En revanche, si je cherche à détecter et anticiper un phénomène qui ne s’est jamais produit, pour lequel je n’ai donc aucune donnée, il y a deux méthodes possibles :

- Première méthode, je prévois tous les autres cas. Si un cas n’est pas détecté comme « appris » c’est qu’il s’agit du phénomène que je cherche. Exemple : je stocke la signature acoustique de tous les bateaux que je connais. Si un signal est détecté, je lance une alerte uniquement si le signal ne correspond à aucun signal de ma base d’apprentissage. J’ai détecté ce que je n’ai pas appris.

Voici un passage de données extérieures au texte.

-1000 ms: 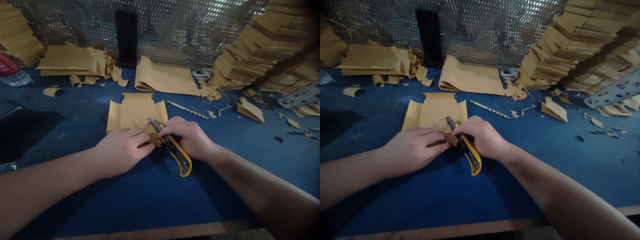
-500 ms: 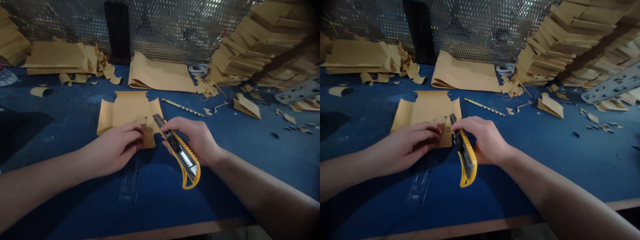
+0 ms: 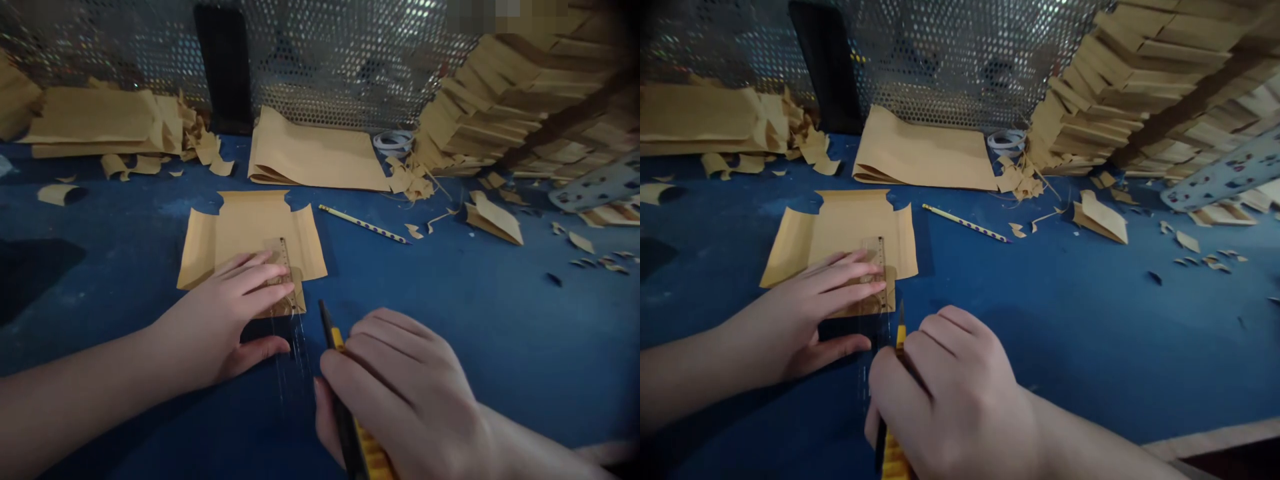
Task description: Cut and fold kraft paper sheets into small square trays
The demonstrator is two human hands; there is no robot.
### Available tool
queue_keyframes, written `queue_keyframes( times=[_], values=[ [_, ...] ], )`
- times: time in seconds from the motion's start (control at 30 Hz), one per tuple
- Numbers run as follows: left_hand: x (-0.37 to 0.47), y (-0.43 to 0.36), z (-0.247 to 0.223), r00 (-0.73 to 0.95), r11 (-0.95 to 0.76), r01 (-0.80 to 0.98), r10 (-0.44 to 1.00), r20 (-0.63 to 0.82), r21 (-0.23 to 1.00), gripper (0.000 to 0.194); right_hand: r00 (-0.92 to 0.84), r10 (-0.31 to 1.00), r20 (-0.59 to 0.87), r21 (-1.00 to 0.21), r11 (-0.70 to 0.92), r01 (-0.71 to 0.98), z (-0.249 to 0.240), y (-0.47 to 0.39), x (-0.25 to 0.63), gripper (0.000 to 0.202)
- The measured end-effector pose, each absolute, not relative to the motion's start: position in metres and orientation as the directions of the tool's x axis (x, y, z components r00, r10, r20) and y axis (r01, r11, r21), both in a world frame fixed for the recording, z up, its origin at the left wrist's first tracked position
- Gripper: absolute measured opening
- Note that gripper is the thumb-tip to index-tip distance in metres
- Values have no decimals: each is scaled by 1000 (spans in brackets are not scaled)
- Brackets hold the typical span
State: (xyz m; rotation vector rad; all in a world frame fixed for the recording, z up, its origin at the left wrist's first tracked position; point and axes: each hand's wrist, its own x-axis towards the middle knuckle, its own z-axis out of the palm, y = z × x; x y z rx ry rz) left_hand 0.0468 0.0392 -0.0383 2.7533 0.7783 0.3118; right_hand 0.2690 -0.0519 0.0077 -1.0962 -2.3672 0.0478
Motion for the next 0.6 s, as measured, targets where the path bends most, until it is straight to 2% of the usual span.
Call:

- Seconde méthode, celle que pourrait proposer AI.Reverie, je créé l’ensemble des images qui pourraient représenter ce que je cherche à détecter. Le modèle va donc s’entrainer à partir d’images qui n’ont jamais véritablement été constatées. Lorsqu’une image réelle apparaitra, il l’identifiera par comparaison avec sa base de fausses données. Bonne méthode… à condition que l’on soit capable de prévoir ce qui n’a jamais eu lieu. Si je cherche à détecter des OVNIs dans le ciel, je vais créer des images de ce que pourraient être un OVNI. Mais si l’OVNI réel n’a rien à voir avec mon imagination de soucoupe volante, il ne sera pas détecté.

AI.Reverie ouvre donc des perspectives très intéressantes, mais comme toujours dans le domaine de l’apprentissage automatique, il faudra garder un œil sur les données, et ne pas faire une confiance aveugle à la machine. En fait, si, on peut faire confiance à la machine… mais pas à celui qui a sélectionné les données d’apprentissage.